Closing down pot shops is an annual April ritual that celebrates 4/20, law-and-order-style.

Last month the powerful Los Angeles County Board of Supervisors voted unanimously to create a pot shop task force that would close down illegal dispensaries throughout its jurisdiction.

This month, just ahead of the stoners' holiday, that task force has been busy at work closing cannabis retailers left and right.

You see, cannabis collectives are not legal in unincorporated areas of the county. The Board of Supervisors made that so in 2011.

But that hasn't stopped shops from opening their doors in places like East Los Angeles and the high desert.
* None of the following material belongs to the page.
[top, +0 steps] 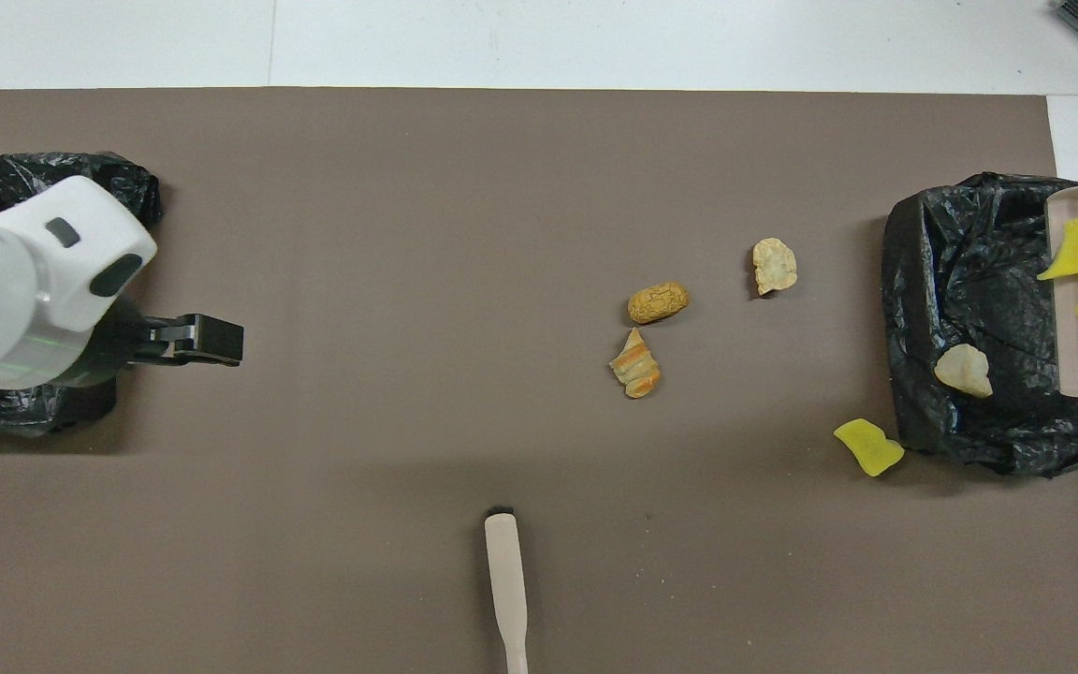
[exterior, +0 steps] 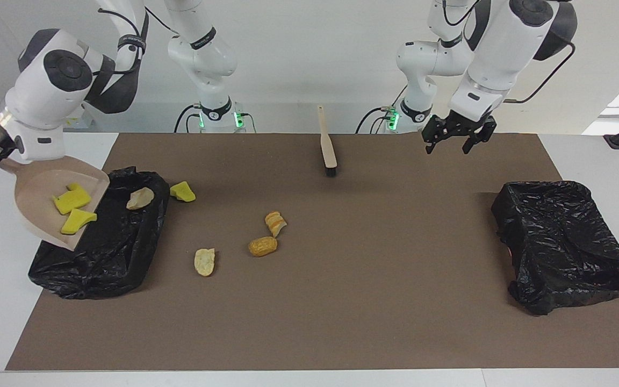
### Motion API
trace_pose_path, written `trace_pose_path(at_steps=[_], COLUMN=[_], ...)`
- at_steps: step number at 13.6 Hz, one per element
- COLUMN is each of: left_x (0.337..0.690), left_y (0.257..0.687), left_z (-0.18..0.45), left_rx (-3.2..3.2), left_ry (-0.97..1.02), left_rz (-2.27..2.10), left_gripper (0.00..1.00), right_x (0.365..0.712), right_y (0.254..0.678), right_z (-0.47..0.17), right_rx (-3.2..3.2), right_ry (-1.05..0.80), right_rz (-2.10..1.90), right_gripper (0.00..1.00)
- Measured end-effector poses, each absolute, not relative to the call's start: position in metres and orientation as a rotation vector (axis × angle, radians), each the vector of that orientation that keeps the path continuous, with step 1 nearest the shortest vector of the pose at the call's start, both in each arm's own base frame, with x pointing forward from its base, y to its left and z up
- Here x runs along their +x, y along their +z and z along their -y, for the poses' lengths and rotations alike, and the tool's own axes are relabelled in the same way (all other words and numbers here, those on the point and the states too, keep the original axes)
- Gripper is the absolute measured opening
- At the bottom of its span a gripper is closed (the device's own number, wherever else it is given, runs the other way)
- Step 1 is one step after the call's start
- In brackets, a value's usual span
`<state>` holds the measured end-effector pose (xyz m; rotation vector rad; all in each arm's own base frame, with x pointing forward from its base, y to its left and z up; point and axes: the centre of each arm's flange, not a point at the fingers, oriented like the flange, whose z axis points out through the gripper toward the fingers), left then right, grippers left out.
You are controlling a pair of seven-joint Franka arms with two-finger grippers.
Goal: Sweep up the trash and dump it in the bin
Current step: 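Tip the dustpan over the black bin with the right gripper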
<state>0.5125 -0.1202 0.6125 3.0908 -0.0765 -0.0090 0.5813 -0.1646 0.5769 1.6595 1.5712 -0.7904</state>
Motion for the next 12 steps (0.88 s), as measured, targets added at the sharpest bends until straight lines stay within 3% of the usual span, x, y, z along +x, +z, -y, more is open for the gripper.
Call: trace_pose_path(at_steps=[6, 12], left_x=[0.505, 0.514], left_y=[0.674, 0.677], left_z=[0.064, 0.058], left_rx=[3.087, 3.086], left_ry=[-0.029, -0.109], left_rz=[0.182, 0.175], left_gripper=[1.00, 1.00], right_x=[0.576, 0.585], right_y=[0.574, 0.573], right_z=[0.170, 0.163], right_rx=[1.494, 1.205], right_ry=[-0.791, -0.801], right_rz=[-1.727, -1.999], right_gripper=[0.33, 0.33])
So the newly created Marijuana Dispensary Task Force has been hard at work raiding pot shops, says Lt. Anthony Baudino.

Yesterday two dispensaries in East Los Angeles were “shut down,” he said. Deputies recently hit one in Lake Los Angeles in the high desert recently. And, in Compton, the Sheriff's Department targeted two collectives last week.

However, Baudino said, sometimes it's just a game of whack-a-mole.

While the lieutenant said as many as 40 storefronts have been raided since the board voted to create the task force March 10, he also said many have reopened.

Those two shops in Compton, for example, were back open by the weekend, he said.

“As soon as I leave, they order another batch of pot and go right back to work again,” Baudino said.

In East Los Angeles, an unincorporated community, there are still 31 dispensaries operating illegally, he said. Some had come to the neighborhood seeking respite from crackdowns in the city of Los Angeles, where only up to 135 shops are supposed to be open but where hundreds more have been shut down for being rogue businesses.

“We'll get to as many of them as we can,” Baudino said.

We also spoke to a dispensary operator who had his business closed by deputies in the high desert last week. 

“I opened up in unincorporated L.A. County and they ended up shutting me down,” he said. “They took my produce and $800 or $900 and off they went — no charges.”

“I guess they have enough money to do that,” the operator said. “It's always been illegal in unincorporated L.A. County, but why didn't we get to vote on that?”

The source says he already moved his operation to friendlier climes — neighboring Kern County.